Definition:Earth movement

🌎 Earth movement is a broad peril classification used in property insurance to describe the shifting, settling, sinking, rising, or lateral displacement of land — whether caused by natural geological forces or human activity. It encompasses events such as earthquakes, landslides, mudflows, sinkholes, subsidence, and soil erosion. In insurance policy language, earth movement is treated as a distinct category of risk because its causes are varied, its geographic incidence is uneven, and the damage it produces can be both sudden and gradual.

📑 Standard commercial and homeowners policies in the United States typically exclude earth movement under the earth movement exclusion, which removes coverage for losses arising from virtually all forms of ground instability unless the movement is directly caused by a covered peril such as an explosion. Policyholders who need protection against earth movement must generally purchase separate endorsements or standalone policies — most commonly earthquake insurance. Underwriters assess earth movement exposure by analyzing geological surveys, soil composition, proximity to fault lines, and historical incidence data, often relying on catastrophe models from firms like RMS or AIR Worldwide to estimate potential losses.

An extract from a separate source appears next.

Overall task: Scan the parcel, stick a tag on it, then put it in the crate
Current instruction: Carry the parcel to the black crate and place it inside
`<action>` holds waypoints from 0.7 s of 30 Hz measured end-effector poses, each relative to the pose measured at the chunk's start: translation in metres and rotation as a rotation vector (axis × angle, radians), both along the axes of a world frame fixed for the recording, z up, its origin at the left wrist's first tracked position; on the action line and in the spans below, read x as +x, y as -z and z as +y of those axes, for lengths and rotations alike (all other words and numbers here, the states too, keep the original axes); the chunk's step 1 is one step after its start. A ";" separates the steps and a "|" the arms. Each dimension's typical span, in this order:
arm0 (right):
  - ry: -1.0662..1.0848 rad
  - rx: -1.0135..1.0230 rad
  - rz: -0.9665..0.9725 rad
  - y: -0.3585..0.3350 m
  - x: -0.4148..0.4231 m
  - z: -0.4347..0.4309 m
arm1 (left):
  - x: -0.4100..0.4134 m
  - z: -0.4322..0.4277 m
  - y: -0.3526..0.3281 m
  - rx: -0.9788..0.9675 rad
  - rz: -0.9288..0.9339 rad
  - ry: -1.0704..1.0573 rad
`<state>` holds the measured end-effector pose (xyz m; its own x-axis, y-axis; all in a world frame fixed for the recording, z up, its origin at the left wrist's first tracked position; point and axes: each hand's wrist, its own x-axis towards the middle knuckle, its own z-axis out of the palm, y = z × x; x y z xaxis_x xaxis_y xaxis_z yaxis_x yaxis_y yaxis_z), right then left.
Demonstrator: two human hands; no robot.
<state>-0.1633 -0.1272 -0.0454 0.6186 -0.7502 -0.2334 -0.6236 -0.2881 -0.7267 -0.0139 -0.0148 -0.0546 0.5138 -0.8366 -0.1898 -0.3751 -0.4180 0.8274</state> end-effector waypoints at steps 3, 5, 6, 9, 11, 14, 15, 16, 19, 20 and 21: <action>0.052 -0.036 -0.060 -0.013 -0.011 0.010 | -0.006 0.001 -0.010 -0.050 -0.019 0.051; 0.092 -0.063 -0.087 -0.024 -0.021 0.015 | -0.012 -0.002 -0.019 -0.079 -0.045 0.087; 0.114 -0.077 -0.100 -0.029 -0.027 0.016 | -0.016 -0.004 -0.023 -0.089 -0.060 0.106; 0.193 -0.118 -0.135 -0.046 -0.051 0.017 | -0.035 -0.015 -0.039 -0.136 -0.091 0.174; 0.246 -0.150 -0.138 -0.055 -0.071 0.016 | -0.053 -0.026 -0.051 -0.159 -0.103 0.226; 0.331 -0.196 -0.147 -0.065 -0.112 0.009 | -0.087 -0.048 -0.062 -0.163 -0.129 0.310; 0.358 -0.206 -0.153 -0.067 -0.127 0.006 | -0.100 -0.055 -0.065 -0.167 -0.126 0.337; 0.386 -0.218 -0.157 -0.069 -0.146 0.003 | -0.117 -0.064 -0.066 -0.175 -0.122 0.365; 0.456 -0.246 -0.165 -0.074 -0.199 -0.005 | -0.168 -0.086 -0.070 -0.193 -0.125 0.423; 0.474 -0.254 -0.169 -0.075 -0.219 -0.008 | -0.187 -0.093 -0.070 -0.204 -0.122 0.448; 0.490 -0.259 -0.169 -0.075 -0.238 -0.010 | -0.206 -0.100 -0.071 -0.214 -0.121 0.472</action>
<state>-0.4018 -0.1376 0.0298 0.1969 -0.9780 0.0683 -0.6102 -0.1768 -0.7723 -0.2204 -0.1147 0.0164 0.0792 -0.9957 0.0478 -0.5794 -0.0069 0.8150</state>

⚠️ The breadth of the earth movement peril makes it a frequent source of coverage disputes. After a loss event, disagreements often center on whether the proximate cause was excluded earth movement or a covered peril — for example, whether water damage following a landslide constitutes a flood loss, an earth movement loss, or both. Courts in different jurisdictions have reached varying conclusions, which means carriers, brokers, and policyholders must pay close attention to the specific wording of exclusions and any applicable anti-concurrent causation clauses. For catastrophe risk managers, accurately modeling earth movement exposure is essential to setting adequate premiums and maintaining portfolio resilience.